* What is being asked: Leave out the pictures and output the data verbatim.
= = = =
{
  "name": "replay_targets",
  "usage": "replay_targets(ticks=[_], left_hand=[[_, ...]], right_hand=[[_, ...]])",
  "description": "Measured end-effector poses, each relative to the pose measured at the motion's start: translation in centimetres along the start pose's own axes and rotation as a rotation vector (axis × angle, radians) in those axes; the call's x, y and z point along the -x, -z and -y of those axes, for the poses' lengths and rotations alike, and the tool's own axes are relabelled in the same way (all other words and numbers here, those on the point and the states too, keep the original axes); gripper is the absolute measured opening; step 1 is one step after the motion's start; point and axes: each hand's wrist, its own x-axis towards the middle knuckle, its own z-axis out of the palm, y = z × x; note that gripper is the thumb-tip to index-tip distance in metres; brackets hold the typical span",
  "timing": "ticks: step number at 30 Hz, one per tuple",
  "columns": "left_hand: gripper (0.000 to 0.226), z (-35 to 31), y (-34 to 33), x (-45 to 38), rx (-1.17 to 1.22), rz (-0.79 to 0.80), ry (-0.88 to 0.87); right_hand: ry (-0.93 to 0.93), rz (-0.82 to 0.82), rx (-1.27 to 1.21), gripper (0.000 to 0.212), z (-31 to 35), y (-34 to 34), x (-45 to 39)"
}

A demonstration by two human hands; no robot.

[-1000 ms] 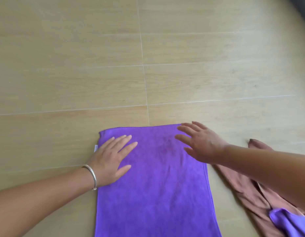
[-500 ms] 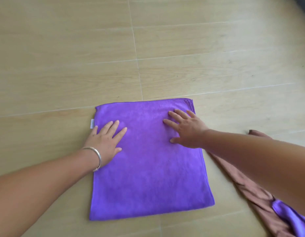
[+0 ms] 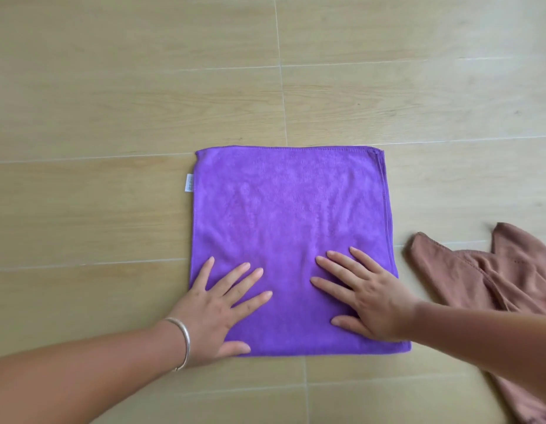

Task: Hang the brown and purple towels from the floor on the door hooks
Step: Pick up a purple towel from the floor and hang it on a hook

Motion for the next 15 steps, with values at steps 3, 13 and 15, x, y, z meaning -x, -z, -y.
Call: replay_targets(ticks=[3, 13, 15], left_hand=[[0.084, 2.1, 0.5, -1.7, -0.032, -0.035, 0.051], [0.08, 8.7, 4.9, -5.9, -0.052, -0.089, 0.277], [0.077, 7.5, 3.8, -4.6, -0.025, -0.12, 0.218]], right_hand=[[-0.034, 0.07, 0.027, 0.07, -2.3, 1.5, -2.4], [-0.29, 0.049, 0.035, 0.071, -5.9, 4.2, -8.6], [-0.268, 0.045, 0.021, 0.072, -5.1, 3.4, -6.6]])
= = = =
* Finished task:
{
  "name": "replay_targets",
  "usage": "replay_targets(ticks=[_], left_hand=[[_, ...]], right_hand=[[_, ...]])",
  "description": "Measured end-effector poses, each relative to the pose measured at the motion's start: translation in centimetres along the start pose's own axes and rotation as a rotation vector (axis × angle, radians) in those axes; the call's x, y and z point along the -x, -z and -y of those axes, for the poses' lengths and rotations alike, and the tool's own axes are relabelled in the same way (all other words and numbers here, those on the point and the states too, keep the original axes); gripper is the absolute measured opening; step 1 is one step after the motion's start; point and axes: each hand's wrist, its own x-axis towards the middle knuckle, its own z-axis out of the palm, y = z × x; note that gripper is the thumb-tip to index-tip distance in metres; brackets hold the typical span",
  "timing": "ticks: step number at 30 Hz, one per tuple",
  "columns": "left_hand: gripper (0.000 to 0.226), z (-35 to 31), y (-34 to 33), x (-45 to 38), rx (-1.17 to 1.22), rz (-0.79 to 0.80), ry (-0.88 to 0.87); right_hand: ry (-0.93 to 0.93), rz (-0.82 to 0.82), rx (-1.27 to 1.21), gripper (0.000 to 0.212), z (-31 to 35), y (-34 to 34), x (-45 to 39)"
}

A demonstration by two human hands; no robot.

[-1000 ms] 
[-500 ms] 
[+0 ms] 

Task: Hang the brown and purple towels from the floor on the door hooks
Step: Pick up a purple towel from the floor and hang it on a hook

Motion for the next 15 steps, with values at steps 3, 13 and 15, x, y, z meaning -x, -z, -y.
Call: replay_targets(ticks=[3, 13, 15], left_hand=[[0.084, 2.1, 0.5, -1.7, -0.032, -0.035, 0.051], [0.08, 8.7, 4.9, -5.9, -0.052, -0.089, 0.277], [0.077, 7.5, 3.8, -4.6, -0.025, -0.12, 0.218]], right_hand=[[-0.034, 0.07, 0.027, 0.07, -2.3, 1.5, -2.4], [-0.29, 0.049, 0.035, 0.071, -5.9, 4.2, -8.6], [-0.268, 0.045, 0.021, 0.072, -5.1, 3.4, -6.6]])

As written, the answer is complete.